If such a child could be ruled (or approximately ruled, for inquisitorial government could hardly be so much as attempted) by some small means adapted to his size and to his physical aspect, it would be well for his health, but that seems at times impossible. By no effort can his elders altogether succeed in keeping tragedy out of the life that is so unready for it. Against great emotions no one can defend him by any forethought. He is their subject; and to see him thus devoted and thus wrung, thus wrecked by tempests inwardly, so that you feel grief has him actually by the heart, recalls the reluctance—the question—wherewith you perceive the interior grief of poetry or of a devout life. Cannot the Muse, cannot the Saint, you ask, live with something less than this? If this is the truer life, it seems hardly supportable. In like manner it should be possible for a child of seven to come through his childhood with griefs that should not so closely involve him, but should deal with the easier sentiments.
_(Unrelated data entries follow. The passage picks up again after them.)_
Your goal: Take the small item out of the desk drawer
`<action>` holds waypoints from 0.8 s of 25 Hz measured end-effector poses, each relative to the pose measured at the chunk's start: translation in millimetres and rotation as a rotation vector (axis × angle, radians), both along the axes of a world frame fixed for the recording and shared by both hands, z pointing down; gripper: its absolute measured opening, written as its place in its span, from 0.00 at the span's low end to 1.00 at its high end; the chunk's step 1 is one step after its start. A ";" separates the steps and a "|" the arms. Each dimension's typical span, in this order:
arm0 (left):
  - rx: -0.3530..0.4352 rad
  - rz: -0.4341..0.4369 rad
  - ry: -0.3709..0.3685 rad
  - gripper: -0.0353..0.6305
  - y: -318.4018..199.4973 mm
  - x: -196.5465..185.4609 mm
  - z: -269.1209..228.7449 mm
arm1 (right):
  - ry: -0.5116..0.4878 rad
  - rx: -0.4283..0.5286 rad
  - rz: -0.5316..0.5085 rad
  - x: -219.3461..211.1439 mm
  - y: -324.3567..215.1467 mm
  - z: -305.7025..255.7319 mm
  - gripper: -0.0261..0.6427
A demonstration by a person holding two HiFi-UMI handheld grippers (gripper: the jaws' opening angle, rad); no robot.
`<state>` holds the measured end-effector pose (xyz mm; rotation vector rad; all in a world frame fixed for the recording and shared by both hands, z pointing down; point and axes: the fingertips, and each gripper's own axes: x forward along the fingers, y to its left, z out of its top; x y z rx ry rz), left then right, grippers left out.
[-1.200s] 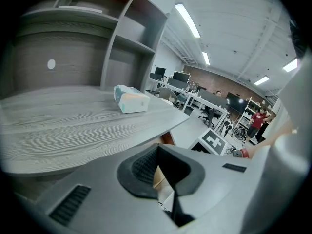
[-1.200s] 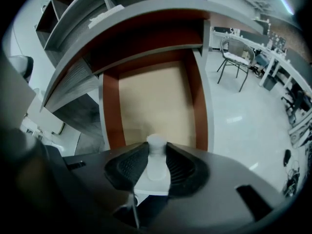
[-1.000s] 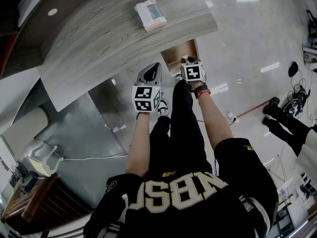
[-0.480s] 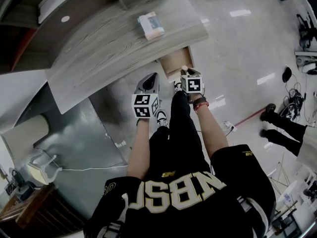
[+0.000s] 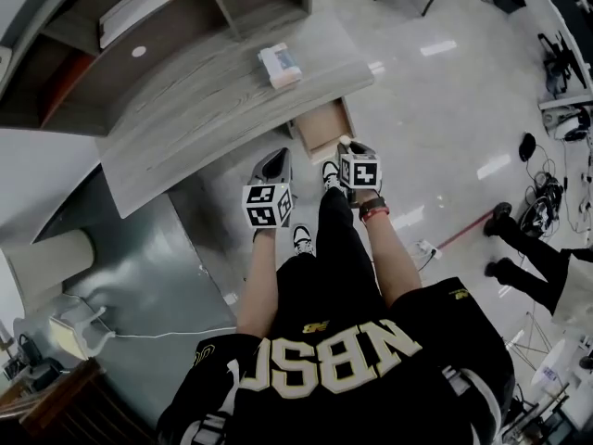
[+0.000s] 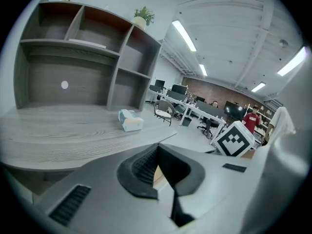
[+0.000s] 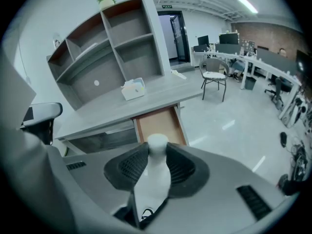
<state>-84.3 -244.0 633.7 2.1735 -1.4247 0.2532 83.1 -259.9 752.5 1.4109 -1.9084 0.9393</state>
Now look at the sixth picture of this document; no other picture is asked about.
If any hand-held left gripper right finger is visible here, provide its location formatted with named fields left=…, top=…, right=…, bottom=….
left=158, top=143, right=254, bottom=234

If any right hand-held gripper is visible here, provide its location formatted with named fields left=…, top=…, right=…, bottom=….
left=210, top=120, right=256, bottom=158

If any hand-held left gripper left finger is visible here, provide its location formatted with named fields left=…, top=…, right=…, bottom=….
left=34, top=144, right=171, bottom=234

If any black office chair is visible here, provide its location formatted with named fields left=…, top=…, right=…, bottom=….
left=196, top=118, right=220, bottom=138

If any large black television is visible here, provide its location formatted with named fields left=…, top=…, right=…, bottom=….
left=223, top=100, right=247, bottom=118

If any dark grey desk partition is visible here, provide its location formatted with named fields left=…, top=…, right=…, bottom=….
left=196, top=99, right=224, bottom=118
left=166, top=90, right=185, bottom=101

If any long white office desk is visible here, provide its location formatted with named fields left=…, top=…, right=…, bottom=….
left=148, top=89, right=227, bottom=141

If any grey wooden desk with shelves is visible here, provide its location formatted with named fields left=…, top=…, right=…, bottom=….
left=0, top=0, right=178, bottom=197

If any dark wicker chair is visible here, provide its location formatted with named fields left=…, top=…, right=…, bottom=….
left=153, top=99, right=176, bottom=127

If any pale blue tissue pack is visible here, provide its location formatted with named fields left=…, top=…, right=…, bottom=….
left=118, top=109, right=145, bottom=133

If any potted green plant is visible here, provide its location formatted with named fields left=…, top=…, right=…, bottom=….
left=131, top=6, right=155, bottom=30
Despite all his simplicity, the child has (by way of inheritance, for he has never heard them) the self-excusing fictions of our race. Accused of certain acts of violence, and unable to rebut the charge with any effect, he flies to the old convention: “I didn’t know what I was doing,” he avers, using a great deal of gesticulation to express the temporary distraction of his mind. “Darling, after nurse slapped me as hard as she could, I didn’t know what I was doing, so I suppose I pushed her with my foot.” His mother knows as well as does Tolstoi that men and children know what they are doing, and are the more intently aware as the stress of feeling makes the moments more tense; and she will not admit a plea which her child might have learned from the undramatic authors he has never read.
Far from repenting of her old system of rewards, and far from taking fright at the name of a bribe, the mother of the Child of Tumult has only to wish she had at command rewards ample and varied enough to give the shock of hope and promise to the heart of the little boy, and change his passion at its height.